Thankful that I still have hair on my head
I curl my lips, watch my wife squeeze out a brave smile
. . . . . . . . . . . . . . . . . . . . .
I wish the piano hanging over
my head would drop
dying is such hard work

Some of the most poignant moments in this edition of U.S. 1 Worksheets are in poems about aging. Carefully chosen combinations of consonants and line breaks produce quiet certainty and long-drawn sighs in the best pieces. It isn’t quite sadness reflected in these poems, but rather a sort resignation on the part of the poets that seems to trump any deeper thoughts about whatever the “meaning of life” might be.

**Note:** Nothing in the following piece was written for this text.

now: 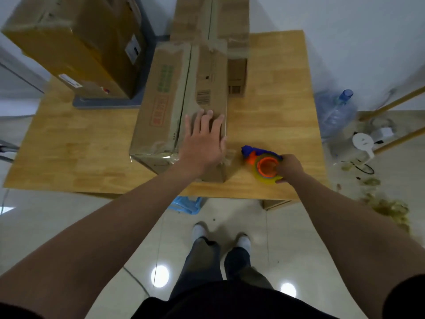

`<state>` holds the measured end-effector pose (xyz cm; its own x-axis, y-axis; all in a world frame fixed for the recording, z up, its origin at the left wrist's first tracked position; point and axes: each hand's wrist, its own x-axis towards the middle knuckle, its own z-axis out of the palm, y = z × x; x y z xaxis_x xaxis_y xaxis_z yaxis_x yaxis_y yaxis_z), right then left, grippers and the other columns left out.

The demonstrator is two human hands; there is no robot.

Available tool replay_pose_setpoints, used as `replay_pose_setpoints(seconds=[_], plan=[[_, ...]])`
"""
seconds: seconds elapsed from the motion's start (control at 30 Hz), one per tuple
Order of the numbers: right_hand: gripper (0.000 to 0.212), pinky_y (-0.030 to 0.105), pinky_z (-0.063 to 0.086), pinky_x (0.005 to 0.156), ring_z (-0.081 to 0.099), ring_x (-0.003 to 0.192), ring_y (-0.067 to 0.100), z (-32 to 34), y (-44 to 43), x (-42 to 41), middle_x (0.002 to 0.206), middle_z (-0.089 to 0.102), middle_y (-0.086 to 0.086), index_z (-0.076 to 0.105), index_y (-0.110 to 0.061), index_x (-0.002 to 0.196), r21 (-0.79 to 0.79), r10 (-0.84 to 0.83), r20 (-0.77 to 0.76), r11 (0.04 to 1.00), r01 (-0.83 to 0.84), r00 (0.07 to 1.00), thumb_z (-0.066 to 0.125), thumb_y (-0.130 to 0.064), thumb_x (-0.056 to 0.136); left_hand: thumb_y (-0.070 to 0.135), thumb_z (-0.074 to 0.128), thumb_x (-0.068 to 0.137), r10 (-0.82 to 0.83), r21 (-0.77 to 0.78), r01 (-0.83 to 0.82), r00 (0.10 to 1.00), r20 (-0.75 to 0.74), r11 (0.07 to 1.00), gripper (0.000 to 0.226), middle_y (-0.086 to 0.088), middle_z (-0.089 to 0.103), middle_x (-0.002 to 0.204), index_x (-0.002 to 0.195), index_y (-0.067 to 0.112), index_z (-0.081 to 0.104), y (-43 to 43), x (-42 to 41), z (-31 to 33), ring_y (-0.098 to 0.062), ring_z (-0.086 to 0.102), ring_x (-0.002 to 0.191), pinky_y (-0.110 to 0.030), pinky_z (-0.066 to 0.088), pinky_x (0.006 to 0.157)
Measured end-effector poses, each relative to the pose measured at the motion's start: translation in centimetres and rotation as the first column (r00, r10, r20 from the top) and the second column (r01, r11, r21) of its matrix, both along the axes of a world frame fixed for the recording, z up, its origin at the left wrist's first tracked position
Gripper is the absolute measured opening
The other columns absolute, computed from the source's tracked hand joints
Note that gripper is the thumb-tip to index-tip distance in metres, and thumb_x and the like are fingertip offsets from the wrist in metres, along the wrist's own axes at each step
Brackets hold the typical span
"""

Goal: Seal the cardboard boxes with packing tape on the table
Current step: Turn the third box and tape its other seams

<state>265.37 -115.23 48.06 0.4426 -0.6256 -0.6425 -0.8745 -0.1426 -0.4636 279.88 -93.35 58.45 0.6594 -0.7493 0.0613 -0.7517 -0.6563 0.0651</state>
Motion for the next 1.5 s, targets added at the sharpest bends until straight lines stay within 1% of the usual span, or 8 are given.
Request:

In his poem “The View from Assisted Living,” poet Hayden Saunier describes a landscape in which the appearance of objects change as the angle of sunlight changes over the course of a day. In fact, all the windows of the assisted living facility face west; consequently, as the residents and the narrator look out the westward windows, the only evidence they have of a rising sun is its yellow light that “first colors the top of a huge construction crane” where a new hospital is being built. How sad to always miss what you know exists, but can never see; even sadder is that a new hospital must be built to accommodate even more patients, more elderly in assisted living. On good days, as the sun moves lower in the western sky, the residents become almost angelic in its glow; on others, the transition from day to night is more like a candle has been extinguished:

Light slides up our faces,
our brows, what’s left of our hair,
burns our eyes as it burns up
the back side of maple and crane.
Some days, who knows why,
The light simply goes out and it’s night.

Poet Janice Wilson Stridick is a member of the U.S. 1 Cooperative and lives in New Jersey, and her most recent collection of poetry, which is still largely a work in progress, is about her mother, Alice Steer Wilson, and the art her mother created. Underneath the biography, as is the case with most biographies, is the author seeking the approval of deceased parent. Janice compares herself to an unfinished portrait, one that her mother considered too flawed and too raw to ever accept. Near the end of her mother’s life, when the portrait is finally finished, Janice receives the approval she had always wanted:

She painted through chemo
postponed death,
initialed, at last, my portrait

as I opened a chapter
about her, preparing to live
without her.

The U.S. 1 Poets’ Cooperative holds weekly meetings and workshops in the homes of its members and the group encourages anyone with an interest in poetry to attend. While some of the poetry in U.S. 1 Worksheets is not as strong as the pieces discussed here, so many of the poems in this journal are good that it is apparent that the workshops are productive. Additionally, the group co-sponsors a monthly reading series at the Princeton Public Library, and the editors nominate poets for the Pushcart Prize. With its 50th anniversary issue on the horizon, U.S. 1 Worksheets is worth keeping an eye on.